TASK DESCRIPTION: Retype the listing found below exactly, but leave out each picture.

DATA PROVIDED:
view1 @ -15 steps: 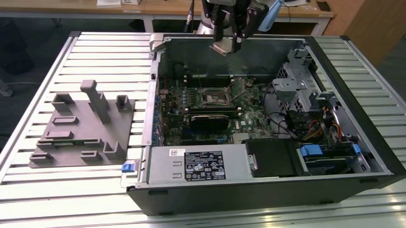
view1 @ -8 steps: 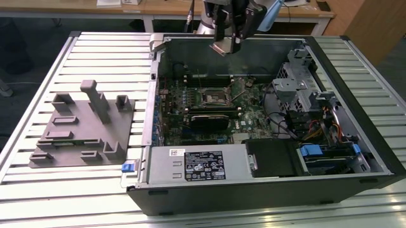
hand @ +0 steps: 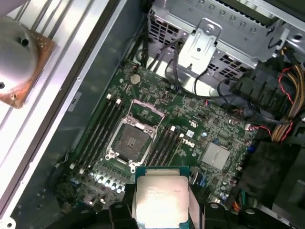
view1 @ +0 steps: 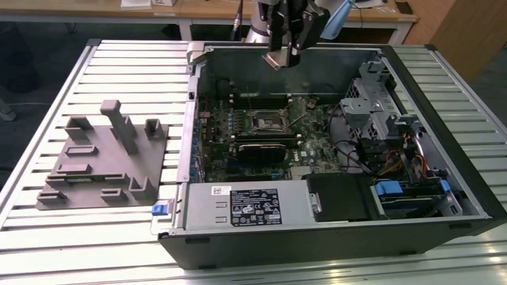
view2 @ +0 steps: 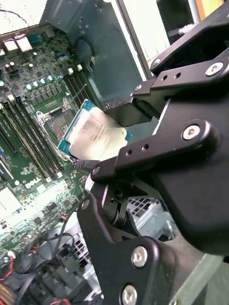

RESPONSE FOR THIS EXERCISE:
view1 @ -15 steps: 
view1 @ -8 steps: 
hand @ +0 steps: 
view1 @ +0 steps: 
view2 @ +0 steps: 

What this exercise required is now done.